The challenge for any writer using cryptids in a Mythos story are twofold:
1) How do you use them to enhance the horror? When most people think such creatures ridiculous, you are taking a chance using them. Will they destroy your “willing-suspension-of –disbelief”? Is it worth the risk?
2) How can such small monsters be of any interest when you have world destroyers the size of Cthulhu? What is Bigfoot compared to the Great Old Ones?
I think the answer to these two problems can be found in the works of HPL and others, such as Clark Ashton Smith. Lovecraft uses only a mere smattering of Benson’s “The Horror-Horn” idea to say that the Fungi from Yuggoth were mistaken for Yeti. He doesn’t try to make his Mi-Go Yeti-esque. He is willing to use the idea to prop up his own ideas but little else.
Clark Ashton Smith, in his Hyperborean tale “The Seven Geases” (which is considered a Mythos story by most critics including E. P. Berglund), features a sasquatch-like race called the “Voormis”. A wily Mythos writer could throw these creatures into a story and tie in all sorts of Bigfoot and sasquatchery for colour and effect, while still staying within the Mythos boundaries. It comes down to how creative you can get. Is Nessie really a Lloigor? Is Ogopogo really a Cthonian? Are flying saucers Mi-Go space-travel vehicles from Pluto?

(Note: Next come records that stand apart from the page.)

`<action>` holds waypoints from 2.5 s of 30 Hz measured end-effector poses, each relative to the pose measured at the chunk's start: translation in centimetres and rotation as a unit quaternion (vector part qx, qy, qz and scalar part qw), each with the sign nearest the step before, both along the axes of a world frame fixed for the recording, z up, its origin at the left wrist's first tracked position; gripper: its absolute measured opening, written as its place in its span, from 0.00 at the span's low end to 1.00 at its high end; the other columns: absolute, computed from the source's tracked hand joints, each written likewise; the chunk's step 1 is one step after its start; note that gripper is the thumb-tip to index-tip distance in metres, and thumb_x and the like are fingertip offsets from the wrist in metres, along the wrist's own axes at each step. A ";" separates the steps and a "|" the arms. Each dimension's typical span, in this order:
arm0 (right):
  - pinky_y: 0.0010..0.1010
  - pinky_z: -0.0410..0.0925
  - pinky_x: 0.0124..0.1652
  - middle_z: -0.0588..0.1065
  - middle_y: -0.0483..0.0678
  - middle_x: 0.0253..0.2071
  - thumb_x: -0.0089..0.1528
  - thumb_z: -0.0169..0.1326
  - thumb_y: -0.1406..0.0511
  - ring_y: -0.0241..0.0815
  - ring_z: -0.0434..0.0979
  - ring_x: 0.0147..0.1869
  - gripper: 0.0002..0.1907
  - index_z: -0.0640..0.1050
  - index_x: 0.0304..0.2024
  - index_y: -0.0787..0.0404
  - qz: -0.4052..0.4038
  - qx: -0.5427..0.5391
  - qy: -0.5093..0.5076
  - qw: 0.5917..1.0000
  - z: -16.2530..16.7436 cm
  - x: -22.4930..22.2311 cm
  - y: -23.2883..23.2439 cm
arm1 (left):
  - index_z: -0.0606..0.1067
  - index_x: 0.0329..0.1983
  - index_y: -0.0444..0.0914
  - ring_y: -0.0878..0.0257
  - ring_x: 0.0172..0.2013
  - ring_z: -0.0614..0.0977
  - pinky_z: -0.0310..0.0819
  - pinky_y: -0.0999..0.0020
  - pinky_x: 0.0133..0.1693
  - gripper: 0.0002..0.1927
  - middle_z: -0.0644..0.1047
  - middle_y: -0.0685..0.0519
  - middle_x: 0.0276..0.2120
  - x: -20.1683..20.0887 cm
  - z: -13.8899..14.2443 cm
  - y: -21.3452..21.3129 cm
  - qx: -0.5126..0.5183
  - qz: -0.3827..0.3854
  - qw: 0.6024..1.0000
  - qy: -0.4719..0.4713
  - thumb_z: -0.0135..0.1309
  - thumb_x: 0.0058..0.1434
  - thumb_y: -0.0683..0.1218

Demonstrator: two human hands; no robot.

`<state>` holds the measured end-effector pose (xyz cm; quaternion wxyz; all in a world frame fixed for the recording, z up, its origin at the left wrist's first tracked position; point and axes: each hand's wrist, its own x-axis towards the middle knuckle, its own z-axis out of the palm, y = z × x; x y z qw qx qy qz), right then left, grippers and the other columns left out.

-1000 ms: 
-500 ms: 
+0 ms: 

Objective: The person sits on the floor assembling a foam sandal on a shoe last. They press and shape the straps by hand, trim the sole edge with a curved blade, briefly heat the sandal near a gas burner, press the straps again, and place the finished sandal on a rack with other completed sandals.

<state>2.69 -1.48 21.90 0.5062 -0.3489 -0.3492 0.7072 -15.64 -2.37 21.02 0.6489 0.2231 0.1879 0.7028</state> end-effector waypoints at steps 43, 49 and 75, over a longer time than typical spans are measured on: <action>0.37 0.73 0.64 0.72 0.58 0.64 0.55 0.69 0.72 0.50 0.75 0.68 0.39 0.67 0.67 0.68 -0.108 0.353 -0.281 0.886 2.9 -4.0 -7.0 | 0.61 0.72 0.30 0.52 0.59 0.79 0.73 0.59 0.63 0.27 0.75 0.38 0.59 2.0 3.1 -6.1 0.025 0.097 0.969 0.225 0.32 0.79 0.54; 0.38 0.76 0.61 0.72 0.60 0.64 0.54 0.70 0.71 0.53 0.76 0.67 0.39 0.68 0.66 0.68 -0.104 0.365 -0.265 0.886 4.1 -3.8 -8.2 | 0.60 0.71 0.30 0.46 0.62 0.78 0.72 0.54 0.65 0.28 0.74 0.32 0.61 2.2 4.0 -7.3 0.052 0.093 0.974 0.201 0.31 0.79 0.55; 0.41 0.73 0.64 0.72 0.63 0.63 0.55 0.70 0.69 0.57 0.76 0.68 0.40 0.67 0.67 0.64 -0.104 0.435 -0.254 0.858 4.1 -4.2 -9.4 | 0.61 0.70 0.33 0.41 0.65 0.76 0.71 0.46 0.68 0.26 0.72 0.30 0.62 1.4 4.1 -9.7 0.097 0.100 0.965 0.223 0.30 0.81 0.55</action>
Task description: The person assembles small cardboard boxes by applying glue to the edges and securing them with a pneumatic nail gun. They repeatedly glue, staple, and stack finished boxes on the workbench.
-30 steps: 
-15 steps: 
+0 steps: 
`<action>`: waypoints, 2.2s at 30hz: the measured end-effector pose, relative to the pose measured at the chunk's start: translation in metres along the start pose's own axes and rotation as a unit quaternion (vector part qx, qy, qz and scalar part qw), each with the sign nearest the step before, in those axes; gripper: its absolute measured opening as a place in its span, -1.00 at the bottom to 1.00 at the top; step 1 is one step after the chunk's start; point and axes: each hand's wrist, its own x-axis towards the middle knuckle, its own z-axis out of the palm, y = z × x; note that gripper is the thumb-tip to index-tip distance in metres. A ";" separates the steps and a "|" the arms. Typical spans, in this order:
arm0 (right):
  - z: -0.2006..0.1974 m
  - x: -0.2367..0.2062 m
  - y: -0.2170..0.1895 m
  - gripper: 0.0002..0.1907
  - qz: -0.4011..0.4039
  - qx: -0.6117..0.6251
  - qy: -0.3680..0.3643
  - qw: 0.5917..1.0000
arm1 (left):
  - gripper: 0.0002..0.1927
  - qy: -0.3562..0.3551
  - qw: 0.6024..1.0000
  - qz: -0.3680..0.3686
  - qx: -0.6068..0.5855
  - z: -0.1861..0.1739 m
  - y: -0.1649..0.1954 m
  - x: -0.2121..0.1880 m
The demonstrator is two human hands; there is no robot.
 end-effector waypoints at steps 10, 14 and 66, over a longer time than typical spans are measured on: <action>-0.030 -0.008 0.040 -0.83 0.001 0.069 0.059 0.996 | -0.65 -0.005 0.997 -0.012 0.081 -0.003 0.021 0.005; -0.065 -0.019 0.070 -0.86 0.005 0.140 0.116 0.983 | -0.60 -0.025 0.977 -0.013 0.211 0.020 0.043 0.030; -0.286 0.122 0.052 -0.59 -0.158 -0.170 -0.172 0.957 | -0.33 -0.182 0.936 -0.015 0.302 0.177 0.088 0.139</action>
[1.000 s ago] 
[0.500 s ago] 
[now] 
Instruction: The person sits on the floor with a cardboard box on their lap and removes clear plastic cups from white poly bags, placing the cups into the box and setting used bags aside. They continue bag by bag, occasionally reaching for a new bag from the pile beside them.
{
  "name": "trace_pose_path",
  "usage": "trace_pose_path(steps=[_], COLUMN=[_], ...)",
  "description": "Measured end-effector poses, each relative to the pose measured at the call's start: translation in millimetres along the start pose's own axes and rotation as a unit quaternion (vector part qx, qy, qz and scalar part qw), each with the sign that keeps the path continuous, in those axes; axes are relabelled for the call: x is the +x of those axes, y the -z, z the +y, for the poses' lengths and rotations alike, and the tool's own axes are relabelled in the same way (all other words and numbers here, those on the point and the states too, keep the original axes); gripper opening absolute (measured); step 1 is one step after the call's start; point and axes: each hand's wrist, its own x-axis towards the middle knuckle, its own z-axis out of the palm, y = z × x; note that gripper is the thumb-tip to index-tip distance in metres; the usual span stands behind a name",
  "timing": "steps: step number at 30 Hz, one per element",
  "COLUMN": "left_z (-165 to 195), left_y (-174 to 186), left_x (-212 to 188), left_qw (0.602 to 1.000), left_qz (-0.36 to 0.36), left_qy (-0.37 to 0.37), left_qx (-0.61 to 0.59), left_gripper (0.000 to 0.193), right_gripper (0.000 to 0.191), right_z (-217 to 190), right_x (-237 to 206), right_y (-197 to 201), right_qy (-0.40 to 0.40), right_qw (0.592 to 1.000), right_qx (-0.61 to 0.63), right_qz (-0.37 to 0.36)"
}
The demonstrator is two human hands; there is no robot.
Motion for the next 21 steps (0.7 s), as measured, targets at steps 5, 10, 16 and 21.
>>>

Once you have passed from the idea that your monster is not actually an ape running about the woods in British Columbia, you still have to make them scary, using all the usual tricks of horror writing. Rick Hautala did this in The Mountain King (1996) and, more recently, Eric S. Brown in his popular Bigfoot War series (2010-2012). Though not Mythos, these novels demonstrate that there is still some horror left in these creatures that are all-too-often considered jokes. Cryptids are creepy when handled with a bit of logic, good description, and lots of teeth.